## BRIEF
Your response should consist of one number, the count of lines below that contain "means".

## Source records
Content starts
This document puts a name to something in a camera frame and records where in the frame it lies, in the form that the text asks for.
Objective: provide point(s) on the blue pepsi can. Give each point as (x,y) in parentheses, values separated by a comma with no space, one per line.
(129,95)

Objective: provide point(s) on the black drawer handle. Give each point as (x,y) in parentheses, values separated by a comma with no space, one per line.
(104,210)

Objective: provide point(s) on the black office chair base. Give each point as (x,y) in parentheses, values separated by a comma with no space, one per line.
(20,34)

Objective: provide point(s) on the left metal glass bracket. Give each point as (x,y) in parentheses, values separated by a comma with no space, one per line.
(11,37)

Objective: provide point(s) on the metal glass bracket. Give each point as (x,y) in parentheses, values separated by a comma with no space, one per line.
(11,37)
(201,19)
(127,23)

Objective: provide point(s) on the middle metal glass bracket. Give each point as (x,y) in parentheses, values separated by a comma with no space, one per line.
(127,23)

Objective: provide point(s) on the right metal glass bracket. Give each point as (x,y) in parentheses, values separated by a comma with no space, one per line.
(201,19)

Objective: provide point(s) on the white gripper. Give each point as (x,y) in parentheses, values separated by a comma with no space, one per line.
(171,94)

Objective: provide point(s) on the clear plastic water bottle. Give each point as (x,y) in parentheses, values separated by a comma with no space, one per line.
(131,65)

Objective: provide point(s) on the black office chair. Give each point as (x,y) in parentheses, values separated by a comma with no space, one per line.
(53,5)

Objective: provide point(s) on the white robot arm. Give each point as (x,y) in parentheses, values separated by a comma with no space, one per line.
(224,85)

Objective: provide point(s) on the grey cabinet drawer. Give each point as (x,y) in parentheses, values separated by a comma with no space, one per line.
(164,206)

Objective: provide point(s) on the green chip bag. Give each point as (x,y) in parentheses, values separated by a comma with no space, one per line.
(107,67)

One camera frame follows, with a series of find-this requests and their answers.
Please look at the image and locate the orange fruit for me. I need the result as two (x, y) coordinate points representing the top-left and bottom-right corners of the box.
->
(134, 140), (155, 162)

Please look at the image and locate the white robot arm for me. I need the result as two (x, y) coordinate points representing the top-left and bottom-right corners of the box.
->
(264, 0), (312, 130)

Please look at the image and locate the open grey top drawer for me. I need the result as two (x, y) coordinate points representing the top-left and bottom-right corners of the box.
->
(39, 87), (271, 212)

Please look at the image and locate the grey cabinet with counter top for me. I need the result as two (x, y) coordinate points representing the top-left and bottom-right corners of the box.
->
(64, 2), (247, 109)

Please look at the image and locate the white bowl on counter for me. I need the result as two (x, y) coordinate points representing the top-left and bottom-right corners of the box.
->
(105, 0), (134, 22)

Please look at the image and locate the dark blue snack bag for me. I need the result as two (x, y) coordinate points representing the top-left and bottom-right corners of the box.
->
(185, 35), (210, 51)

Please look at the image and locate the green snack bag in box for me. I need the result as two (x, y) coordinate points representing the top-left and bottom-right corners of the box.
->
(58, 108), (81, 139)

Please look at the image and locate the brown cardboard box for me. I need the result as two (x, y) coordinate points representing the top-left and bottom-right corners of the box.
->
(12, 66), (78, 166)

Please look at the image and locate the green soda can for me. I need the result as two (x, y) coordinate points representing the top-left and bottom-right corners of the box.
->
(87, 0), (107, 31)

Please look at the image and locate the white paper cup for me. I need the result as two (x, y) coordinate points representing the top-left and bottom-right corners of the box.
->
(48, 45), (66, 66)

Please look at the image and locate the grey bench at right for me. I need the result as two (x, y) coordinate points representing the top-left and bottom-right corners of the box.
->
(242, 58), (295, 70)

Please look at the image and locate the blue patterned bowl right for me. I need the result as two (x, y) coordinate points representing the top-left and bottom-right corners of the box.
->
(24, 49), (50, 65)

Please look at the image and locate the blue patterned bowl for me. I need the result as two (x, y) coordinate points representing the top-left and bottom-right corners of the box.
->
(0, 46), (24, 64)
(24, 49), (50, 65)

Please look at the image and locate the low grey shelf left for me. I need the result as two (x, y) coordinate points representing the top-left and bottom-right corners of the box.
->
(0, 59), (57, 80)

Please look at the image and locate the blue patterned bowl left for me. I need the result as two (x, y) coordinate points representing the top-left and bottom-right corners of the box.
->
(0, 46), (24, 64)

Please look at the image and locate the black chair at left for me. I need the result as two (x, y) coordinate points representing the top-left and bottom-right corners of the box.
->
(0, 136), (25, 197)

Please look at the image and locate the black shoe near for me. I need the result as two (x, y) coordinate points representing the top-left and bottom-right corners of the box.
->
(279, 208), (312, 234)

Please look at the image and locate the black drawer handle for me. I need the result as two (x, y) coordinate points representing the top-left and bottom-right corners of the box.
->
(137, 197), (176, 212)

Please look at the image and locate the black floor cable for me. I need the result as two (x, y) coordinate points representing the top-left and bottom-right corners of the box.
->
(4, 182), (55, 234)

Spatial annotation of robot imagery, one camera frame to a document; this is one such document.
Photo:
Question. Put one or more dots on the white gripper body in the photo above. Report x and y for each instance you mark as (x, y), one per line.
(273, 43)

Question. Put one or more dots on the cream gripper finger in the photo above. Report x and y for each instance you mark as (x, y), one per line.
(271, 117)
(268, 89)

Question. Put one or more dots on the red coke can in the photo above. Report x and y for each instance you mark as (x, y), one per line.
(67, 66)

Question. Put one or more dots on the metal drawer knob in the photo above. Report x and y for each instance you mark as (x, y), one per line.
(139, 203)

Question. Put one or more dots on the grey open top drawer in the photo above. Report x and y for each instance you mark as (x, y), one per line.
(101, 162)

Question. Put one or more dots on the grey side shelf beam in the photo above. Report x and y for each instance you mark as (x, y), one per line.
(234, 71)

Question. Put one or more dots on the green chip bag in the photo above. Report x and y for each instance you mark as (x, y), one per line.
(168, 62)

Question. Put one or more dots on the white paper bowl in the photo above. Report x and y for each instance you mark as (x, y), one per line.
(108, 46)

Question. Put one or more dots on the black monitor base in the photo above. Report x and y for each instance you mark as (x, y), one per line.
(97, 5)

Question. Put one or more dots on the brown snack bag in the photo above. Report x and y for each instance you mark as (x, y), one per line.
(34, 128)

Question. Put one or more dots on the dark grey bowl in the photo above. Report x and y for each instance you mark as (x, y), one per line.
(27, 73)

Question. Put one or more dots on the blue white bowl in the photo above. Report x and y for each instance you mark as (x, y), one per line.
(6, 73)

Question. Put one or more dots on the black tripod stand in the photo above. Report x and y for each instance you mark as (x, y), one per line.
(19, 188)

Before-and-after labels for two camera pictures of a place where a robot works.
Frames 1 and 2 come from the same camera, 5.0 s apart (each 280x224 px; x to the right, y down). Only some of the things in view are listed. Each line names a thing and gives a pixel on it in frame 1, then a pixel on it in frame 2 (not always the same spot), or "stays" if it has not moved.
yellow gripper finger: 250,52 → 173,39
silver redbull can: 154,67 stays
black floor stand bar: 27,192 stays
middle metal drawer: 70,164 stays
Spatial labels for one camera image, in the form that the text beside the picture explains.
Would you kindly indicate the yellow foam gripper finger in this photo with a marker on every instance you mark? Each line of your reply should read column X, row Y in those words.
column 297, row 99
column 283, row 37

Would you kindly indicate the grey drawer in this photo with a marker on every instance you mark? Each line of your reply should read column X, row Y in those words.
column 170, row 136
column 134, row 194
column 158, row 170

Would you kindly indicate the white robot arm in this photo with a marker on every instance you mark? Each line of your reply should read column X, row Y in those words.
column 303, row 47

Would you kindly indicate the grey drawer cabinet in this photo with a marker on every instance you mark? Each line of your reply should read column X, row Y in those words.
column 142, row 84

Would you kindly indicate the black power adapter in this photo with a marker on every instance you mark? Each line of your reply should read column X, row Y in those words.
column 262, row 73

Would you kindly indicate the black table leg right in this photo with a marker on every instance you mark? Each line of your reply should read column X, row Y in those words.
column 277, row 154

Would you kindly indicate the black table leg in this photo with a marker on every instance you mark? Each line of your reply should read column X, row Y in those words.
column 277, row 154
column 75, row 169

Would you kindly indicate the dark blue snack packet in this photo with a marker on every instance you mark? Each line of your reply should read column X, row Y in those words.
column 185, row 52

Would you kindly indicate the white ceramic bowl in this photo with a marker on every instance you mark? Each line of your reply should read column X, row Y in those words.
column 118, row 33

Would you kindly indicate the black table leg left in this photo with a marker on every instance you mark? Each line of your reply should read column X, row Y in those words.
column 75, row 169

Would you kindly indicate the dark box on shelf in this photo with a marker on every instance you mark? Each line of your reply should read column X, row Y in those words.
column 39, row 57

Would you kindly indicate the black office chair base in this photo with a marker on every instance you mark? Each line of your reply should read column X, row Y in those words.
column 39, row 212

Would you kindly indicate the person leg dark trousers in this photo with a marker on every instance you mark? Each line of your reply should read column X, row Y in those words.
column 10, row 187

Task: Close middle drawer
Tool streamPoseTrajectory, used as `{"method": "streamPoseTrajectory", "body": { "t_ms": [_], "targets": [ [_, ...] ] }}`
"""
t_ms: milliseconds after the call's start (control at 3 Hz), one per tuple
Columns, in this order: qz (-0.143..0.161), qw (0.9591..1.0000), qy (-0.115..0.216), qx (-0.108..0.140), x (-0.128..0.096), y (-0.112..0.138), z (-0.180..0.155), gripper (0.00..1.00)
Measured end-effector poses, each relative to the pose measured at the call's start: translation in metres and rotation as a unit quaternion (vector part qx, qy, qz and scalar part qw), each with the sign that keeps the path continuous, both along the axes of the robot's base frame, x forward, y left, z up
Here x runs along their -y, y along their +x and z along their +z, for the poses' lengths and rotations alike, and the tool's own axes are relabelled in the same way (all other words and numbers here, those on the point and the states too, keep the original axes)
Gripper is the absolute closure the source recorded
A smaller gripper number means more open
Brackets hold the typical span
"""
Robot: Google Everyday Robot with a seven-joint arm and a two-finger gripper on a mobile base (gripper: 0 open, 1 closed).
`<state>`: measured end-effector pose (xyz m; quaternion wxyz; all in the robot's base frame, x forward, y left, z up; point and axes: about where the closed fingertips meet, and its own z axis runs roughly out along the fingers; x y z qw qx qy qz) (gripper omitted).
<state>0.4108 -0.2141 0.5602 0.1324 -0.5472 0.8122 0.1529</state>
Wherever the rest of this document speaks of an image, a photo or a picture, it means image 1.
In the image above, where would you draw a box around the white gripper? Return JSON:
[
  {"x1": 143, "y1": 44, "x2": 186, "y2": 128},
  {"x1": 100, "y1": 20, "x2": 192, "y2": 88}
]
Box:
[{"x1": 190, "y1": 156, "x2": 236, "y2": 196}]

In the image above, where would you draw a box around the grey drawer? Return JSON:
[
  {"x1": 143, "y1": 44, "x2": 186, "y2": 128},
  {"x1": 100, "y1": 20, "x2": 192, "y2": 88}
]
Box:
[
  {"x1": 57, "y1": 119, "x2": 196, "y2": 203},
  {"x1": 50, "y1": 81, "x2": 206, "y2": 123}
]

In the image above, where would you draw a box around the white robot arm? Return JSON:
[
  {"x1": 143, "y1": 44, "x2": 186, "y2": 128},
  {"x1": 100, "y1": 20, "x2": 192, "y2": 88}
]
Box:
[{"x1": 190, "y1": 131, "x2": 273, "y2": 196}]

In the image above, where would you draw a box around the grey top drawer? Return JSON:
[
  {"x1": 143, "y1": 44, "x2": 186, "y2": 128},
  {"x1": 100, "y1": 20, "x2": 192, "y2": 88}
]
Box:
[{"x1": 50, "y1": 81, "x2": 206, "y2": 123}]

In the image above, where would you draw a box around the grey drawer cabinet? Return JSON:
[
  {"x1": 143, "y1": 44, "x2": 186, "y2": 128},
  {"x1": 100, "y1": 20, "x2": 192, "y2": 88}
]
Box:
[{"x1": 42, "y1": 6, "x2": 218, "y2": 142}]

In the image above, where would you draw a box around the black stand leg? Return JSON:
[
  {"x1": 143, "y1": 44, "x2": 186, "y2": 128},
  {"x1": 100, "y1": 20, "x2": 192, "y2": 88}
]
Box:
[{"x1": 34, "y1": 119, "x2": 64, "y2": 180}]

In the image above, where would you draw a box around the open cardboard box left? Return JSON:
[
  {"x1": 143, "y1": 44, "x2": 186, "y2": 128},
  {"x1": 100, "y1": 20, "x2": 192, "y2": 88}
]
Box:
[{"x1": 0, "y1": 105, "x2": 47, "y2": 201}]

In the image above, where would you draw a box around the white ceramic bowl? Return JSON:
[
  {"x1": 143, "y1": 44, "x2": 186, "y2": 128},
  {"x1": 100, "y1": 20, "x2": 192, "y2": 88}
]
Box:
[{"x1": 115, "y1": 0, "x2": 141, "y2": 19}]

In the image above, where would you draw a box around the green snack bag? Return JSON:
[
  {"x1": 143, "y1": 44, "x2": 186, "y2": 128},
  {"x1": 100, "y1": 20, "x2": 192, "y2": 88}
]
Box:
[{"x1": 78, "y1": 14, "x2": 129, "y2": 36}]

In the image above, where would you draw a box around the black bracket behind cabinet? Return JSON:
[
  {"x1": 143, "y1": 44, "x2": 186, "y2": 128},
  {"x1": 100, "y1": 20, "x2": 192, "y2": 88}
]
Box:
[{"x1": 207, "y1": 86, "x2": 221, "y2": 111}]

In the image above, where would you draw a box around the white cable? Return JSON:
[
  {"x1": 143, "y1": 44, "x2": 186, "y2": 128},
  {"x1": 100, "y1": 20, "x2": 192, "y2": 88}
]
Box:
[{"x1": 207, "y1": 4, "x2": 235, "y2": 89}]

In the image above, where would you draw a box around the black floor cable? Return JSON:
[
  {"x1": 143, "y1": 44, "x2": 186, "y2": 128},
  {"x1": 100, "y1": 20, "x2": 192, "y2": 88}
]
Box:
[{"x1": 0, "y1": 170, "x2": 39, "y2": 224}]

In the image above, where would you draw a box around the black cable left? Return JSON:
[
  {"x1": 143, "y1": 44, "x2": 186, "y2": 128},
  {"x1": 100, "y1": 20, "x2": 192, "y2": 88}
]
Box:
Content ends
## SOLUTION TO THIS EXERCISE
2